Otherwise we're going to inevitably end up with a slew of internet poseurs pretending that the new Kevin Federline "isn't that bad". And that's going to lead to an ugly place.

Comments

I think you meant Ace of Base.

Posted by: Cyrus Farivar on July 18, 2006 11:15 AM

Oh man, you're totally right. To my credit, though, the actual spelling makes considerably less sense.

Posted by: tom on July 18, 2006 11:20 AM

the Quickening!

Posted by: Jon on July 18, 2006 03:07 PM

Well-written! It's a huge relief for me to not have to worry about this problem now that I've turned 30. With a new zero comes the "pass" to like or dislike whatever kind of musical crap I want to without worrying about sellouts and backlashes. Hell, I even put an old Counting Crows CD in the car the other day. Sweet! As for people who write about music much more than I do and for money, it'd be much less tiring and more informative to explore the actual music without mentioning buzz. That said, I do love how the internets have let us find so much more great stuff. Go internets.

Posted by: Wendy on July 18, 2006 03:53 PM

Your faith in technology is your weakness, Tommy—not a billion terabytes of RSS feeds will bring an end to hipster oneupsmanship. But really, I don't think that's really what's going on in the DCist threads. IMHO, commenters in that thread responded to the tone of the piece. It read like advocacy, not a review. I was puzzled by the note, "Camera Obscura refused to be upstaged"—well, of course not, they have something like 10 recordings and have been touring internationally for years now. Headliners may be outstaged by openers, but the writer puts it as a fait accompli that Georgie James was better—it was, in fact, a counterintuitive take.

(And I don't mean to submit to traditional opener/closer paradigms; the music stuff I write for CP is almost always about the openers. Hooray openers!)

So, DCist's enthusiasm is good but it ought to be metered—then, I wouldn't be surprised if you didn't get such hostile reactions. This conclusion, for example, threw me: "In Boston and New York, not a stray ticket [for CO and GJ] could be found. And with good reason.
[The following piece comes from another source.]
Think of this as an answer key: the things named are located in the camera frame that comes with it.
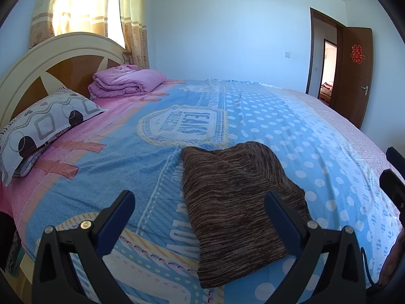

Georgie James' live shows have been getting better and better." Well, no, the shows sell because hundreds of thousands—maybe meeeellions!—of kids listen to Camera Obscura. If the writer meant that GJ brought the sell-out crowd specifically to the Black Cat show, that's not clear in the post, and anyway it's still myopic and probably wrong. It's engrams like that in the post that inhibit the full clarity of our awareness of Georgie James.

Posted by: Kriston on July 19, 2006 09:21 AM

You've got an excellent point, Kriston. I've got to admit, I basically just skimmed the article to get to the comments after hearing that controversy was emerging. I'm sure that the shortchanging of CO had a lot to do with how things went.

I think there were probably other factors, too. A lot of folks on that thread sounded like musicians who were frustrated by the ease with which GJ has been getting coverage and selling out shows. They're the closest thing to a supergroup that DC has seen in a little while, and they're taking things in a poppy direction. So it's pretty easy to dismiss them as being more superficial than your own band, which has been thanklessly studying lo these many years at the feet of MacKaye. John is the rogue ninja who has betrayed his own master! He must be stopped!

But really, more than the specific backlash, antilash, or lash-lash that GJ receives, my point is just that this inevitable cycle is driving music journalists to start pumping out really stupid, lazy shit in order to stand out from their peers. Kind of like what real journalists have been doing the last few years.